---------- GIVEN MATERIAL
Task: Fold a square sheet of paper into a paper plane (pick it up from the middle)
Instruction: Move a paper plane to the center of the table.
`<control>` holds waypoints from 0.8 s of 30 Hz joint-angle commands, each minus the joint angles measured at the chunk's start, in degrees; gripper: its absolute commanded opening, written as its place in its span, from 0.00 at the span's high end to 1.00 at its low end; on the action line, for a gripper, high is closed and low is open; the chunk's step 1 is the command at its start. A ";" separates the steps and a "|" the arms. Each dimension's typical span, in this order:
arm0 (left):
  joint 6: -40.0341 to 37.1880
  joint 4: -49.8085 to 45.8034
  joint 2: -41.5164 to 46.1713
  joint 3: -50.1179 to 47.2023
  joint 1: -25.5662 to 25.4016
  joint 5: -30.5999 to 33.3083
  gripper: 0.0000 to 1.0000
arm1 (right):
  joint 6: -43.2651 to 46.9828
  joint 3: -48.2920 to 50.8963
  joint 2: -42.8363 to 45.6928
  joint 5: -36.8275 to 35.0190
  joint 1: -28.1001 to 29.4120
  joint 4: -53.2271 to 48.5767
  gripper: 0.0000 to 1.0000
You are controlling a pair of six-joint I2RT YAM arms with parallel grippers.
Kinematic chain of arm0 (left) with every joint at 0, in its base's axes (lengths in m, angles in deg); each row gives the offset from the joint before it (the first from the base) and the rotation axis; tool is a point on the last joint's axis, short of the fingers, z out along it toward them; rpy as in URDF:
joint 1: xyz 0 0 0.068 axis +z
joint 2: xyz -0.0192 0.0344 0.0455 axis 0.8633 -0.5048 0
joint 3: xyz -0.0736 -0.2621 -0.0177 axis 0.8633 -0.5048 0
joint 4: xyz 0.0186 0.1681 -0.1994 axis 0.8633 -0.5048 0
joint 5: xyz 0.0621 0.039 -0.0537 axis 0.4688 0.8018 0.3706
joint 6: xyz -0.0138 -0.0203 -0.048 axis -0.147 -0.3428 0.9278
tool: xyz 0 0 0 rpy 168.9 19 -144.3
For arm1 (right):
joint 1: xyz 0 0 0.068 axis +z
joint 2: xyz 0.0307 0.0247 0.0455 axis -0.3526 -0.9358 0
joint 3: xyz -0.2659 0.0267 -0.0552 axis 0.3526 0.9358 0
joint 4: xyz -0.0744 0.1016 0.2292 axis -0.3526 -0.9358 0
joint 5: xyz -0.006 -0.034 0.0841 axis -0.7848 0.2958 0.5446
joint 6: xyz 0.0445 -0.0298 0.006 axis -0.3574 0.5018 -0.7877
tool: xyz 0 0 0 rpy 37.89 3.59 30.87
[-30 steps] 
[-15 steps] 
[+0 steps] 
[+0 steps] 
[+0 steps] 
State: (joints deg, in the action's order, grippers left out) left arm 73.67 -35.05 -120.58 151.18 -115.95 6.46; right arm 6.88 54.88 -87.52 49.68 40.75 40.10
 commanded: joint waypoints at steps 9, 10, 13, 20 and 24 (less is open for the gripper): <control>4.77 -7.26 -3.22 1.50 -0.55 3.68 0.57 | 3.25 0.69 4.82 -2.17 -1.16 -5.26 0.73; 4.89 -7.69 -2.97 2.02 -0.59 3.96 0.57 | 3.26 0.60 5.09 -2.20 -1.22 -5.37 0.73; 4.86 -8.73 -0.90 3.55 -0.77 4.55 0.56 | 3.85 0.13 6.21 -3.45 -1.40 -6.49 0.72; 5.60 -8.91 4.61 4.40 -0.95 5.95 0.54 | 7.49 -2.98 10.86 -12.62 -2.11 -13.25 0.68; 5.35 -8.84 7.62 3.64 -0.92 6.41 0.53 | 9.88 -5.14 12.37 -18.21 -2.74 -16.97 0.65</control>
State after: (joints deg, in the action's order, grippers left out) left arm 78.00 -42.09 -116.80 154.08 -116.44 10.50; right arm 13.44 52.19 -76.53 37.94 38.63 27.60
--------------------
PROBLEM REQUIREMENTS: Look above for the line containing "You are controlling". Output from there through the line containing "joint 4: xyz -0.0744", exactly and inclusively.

WRITTEN ANSWER:
You are controlling a pair of six-joint I2RT YAM arms with parallel grippers.
Kinematic chain of arm0 (left) with every joint at 0, in its base's axes (lengths in m, angles in deg); each row gives the offset from the joint before it (the first from the base) and the rotation axis; tool is a point on the last joint's axis, short of the fingers, z out along it toward them; rpy as in URDF:
joint 1: xyz 0 0 0.068 axis +z
joint 2: xyz -0.0192 0.0344 0.0455 axis 0.8633 -0.5048 0
joint 3: xyz -0.0736 -0.2621 -0.0177 axis 0.8633 -0.5048 0
joint 4: xyz 0.0186 0.1681 -0.1994 axis 0.8633 -0.5048 0
joint 5: xyz 0.0621 0.039 -0.0537 axis 0.4688 0.8018 0.3706
joint 6: xyz -0.0138 -0.0203 -0.048 axis -0.147 -0.3428 0.9278
tool: xyz 0 0 0 rpy 168.9 19 -144.3
For arm1 (right):
joint 1: xyz 0 0 0.068 axis +z
joint 2: xyz 0.0307 0.0247 0.0455 axis -0.3526 -0.9358 0
joint 3: xyz -0.2659 0.0267 -0.0552 axis 0.3526 0.9358 0
joint 4: xyz -0.0744 0.1016 0.2292 axis -0.3526 -0.9358 0

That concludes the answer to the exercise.